* **Assignment**
Every line below that holds the string "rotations" must be copied.

* **Data provided**
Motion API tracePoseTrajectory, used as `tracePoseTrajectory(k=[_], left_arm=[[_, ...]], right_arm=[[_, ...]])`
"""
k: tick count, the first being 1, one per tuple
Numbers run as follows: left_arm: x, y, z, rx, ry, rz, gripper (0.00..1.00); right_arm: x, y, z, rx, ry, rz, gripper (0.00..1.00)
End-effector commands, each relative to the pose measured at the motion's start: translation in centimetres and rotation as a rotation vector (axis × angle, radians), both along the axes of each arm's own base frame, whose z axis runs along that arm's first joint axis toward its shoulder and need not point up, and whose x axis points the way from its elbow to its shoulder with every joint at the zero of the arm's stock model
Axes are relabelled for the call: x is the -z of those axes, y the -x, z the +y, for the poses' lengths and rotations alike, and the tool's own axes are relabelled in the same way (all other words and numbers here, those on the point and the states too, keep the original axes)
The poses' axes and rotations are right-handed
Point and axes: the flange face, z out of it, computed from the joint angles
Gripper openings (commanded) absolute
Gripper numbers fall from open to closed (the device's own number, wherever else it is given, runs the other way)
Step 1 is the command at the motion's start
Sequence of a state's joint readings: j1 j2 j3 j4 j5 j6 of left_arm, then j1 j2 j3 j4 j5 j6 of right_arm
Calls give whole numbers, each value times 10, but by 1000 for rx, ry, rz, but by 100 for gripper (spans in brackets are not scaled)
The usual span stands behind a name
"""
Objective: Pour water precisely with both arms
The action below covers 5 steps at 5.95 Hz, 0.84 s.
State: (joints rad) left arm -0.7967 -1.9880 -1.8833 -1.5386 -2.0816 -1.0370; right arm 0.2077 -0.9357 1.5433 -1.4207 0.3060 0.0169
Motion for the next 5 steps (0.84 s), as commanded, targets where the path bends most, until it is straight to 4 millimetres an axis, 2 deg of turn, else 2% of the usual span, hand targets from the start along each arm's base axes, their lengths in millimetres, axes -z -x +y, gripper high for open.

* **Written solution**
Axes are relabelled for the call: x is the -z of those axes, y the -x, z the +y, for the poses' lengths and rotations alike, and the tool's own axes are relabelled in the same way (all other words and numbers here, those on the point and the states too, keep the original axes)
The poses' axes and rotations are right-handed

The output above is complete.